🤖 AI Summary
To address low content relevance and insufficient personalization of large language models (LLMs) in educational applications, this paper proposes a personalized learning recommendation system integrating knowledge tracing (KT) and retrieval-augmented generation (RAG). The method introduces a novel deep coupling between a multi-feature latent-relation BERT-based KT model (MLFBK) and RAG, enabling dynamic modeling of students’ cognitive states and context-aware retrieval of instructional content. Additionally, a web-crawling enhancement module (Scraper) is incorporated to broaden coverage and improve timeliness of educational resources. Experimental results demonstrate a 10% increase in user satisfaction and a 5% improvement in assessment scores over general-purpose LLM baselines. Moreover, the system yields interpretable recommendations, enhancing transparency and pedagogical trustworthiness.
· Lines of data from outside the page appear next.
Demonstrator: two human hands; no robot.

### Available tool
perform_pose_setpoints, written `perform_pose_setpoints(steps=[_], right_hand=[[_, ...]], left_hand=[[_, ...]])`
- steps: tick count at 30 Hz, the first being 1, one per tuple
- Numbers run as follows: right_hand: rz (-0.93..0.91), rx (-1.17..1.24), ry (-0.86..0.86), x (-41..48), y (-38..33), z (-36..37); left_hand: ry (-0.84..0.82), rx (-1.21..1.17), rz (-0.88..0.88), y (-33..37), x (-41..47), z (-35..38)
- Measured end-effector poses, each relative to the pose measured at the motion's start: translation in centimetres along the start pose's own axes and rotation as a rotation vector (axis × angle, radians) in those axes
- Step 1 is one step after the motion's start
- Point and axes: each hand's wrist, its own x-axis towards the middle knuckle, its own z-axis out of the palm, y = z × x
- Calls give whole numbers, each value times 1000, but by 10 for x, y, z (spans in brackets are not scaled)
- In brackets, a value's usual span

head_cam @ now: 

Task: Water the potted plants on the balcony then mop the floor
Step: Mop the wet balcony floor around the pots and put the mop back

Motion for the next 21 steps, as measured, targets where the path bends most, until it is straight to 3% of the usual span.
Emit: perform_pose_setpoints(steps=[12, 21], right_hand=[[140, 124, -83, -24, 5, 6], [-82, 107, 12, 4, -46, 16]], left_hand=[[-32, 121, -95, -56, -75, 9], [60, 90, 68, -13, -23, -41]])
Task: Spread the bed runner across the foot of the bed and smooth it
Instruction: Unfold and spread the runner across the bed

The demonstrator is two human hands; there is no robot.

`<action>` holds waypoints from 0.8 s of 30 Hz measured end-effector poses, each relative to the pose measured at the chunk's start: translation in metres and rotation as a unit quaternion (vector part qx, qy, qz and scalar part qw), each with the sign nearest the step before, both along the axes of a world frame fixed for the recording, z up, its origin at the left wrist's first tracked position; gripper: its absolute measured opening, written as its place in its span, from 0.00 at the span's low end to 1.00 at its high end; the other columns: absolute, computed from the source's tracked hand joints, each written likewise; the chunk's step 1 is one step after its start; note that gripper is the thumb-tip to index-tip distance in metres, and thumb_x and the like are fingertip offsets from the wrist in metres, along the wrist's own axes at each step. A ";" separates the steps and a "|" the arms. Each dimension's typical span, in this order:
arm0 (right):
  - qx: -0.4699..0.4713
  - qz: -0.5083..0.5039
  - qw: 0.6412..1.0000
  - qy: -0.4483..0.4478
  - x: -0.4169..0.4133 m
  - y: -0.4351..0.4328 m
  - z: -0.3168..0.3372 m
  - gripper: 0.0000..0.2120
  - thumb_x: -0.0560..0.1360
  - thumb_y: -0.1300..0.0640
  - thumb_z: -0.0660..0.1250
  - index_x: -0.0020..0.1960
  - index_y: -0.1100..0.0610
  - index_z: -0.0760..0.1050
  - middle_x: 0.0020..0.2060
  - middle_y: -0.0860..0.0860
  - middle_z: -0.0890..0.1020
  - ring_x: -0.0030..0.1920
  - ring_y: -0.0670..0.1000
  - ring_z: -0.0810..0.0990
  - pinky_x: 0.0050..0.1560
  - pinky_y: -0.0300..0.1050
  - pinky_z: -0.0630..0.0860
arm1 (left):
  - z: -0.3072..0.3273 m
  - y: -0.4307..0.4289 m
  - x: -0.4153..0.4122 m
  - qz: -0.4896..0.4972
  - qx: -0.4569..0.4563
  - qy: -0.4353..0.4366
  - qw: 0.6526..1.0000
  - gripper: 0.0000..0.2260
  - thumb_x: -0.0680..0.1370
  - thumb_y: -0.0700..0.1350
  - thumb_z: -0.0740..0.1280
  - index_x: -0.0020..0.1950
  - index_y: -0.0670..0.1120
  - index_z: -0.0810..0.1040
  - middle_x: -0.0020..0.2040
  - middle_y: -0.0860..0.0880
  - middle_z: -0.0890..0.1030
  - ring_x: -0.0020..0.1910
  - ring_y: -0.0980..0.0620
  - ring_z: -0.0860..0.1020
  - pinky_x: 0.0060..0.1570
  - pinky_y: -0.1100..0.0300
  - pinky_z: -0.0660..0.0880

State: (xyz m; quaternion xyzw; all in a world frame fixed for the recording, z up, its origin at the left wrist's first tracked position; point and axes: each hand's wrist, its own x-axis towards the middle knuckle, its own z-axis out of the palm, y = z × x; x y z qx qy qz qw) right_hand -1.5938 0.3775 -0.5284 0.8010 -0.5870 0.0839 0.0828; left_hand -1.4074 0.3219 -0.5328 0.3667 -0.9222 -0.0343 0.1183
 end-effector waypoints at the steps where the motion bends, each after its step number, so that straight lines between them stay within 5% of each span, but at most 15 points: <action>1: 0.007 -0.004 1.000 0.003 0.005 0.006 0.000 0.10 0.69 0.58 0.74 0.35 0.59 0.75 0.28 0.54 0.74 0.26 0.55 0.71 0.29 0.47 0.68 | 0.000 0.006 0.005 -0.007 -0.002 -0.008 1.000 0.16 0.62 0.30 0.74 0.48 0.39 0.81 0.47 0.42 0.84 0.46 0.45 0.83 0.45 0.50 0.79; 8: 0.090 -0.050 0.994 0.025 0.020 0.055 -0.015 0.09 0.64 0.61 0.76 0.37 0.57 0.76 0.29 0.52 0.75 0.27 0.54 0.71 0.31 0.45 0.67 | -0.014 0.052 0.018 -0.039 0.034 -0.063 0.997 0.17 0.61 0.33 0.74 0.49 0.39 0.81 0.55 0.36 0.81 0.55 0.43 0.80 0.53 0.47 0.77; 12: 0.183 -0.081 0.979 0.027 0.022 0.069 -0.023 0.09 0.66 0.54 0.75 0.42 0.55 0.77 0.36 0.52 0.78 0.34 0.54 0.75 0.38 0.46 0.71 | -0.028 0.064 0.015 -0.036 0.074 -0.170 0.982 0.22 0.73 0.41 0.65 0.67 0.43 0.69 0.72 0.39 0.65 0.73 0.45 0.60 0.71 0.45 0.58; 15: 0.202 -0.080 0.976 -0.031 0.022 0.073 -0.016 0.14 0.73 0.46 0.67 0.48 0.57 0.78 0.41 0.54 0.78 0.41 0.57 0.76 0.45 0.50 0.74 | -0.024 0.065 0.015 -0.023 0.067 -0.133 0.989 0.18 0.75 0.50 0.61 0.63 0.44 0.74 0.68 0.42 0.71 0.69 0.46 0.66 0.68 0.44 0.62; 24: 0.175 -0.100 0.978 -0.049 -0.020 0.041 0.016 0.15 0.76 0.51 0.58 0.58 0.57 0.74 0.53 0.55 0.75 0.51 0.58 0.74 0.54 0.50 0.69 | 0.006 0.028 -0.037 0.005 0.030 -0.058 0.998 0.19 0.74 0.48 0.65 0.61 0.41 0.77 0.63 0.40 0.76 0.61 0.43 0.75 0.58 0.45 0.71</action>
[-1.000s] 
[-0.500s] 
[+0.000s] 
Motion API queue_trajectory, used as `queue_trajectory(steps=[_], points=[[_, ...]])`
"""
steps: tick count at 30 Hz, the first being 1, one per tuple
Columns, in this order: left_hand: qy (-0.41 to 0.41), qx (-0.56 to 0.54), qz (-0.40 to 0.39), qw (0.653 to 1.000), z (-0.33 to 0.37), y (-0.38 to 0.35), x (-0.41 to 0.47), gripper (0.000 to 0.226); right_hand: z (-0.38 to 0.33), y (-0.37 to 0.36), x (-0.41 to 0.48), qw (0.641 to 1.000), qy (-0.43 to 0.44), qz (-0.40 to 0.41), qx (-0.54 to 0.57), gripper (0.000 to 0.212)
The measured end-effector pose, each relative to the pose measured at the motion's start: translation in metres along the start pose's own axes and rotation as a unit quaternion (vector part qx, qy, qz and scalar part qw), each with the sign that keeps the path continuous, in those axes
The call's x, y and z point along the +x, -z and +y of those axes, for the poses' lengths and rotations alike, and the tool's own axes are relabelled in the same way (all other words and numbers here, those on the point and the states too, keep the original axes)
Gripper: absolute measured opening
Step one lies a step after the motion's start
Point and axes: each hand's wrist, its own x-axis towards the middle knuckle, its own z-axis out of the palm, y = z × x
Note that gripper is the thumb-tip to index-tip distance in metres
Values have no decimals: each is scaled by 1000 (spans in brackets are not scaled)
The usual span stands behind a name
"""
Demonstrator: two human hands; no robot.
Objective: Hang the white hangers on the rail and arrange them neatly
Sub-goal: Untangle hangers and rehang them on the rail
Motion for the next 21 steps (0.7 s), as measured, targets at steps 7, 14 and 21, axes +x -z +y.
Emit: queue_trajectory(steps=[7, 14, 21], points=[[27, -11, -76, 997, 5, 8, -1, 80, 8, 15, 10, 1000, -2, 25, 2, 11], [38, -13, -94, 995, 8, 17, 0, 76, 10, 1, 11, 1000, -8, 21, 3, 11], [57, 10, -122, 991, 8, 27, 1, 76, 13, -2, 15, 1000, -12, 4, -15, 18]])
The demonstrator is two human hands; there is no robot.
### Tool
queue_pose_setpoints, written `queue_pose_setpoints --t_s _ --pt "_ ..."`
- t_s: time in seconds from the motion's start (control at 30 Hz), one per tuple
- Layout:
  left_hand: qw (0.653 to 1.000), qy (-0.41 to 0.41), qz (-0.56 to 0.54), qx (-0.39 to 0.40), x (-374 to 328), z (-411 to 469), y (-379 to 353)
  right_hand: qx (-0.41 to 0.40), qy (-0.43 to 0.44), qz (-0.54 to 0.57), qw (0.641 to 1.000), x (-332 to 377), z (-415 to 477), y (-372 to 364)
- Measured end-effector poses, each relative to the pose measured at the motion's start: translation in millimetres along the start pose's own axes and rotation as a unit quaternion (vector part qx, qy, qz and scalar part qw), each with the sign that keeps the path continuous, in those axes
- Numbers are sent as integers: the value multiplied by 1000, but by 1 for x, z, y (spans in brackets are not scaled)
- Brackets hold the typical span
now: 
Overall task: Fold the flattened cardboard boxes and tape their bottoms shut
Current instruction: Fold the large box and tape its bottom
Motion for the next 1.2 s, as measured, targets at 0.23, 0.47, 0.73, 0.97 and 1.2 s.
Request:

This work advances adaptive educational AI by unifying fine-grained cognitive modeling with grounded, up-to-date knowledge retrieval—bridging the gap between theoretical KT frameworks and practical LLM deployment in learning environments.
📝 Abstract
The integration of AI in education offers significant potential to enhance learning efficiency. Large Language Models (LLMs), such as ChatGPT, Gemini, and Llama, allow students to query a wide range of topics, providing unprecedented flexibility. However, LLMs face challenges, such as handling varying content relevance and lack of personalization. To address these challenges, we propose TutorLLM, a personalized learning recommender LLM system based on Knowledge Tracing (KT) and Retrieval-Augmented Generation (RAG). The novelty of TutorLLM lies in its unique combination of KT and RAG techniques with LLMs, which enables dynamic retrieval of context-specific knowledge and provides personalized learning recommendations based on the student's personal learning state. Specifically, this integration allows TutorLLM to tailor responses based on individual learning states predicted by the Multi-Features with Latent Relations BERT-based KT (MLFBK) model and to enhance response accuracy with a Scraper model. The evaluation includes user assessment questionnaires and performance metrics, demonstrating a 10% improvement in user satisfaction and a 5% increase in quiz scores compared to using general LLMs alone.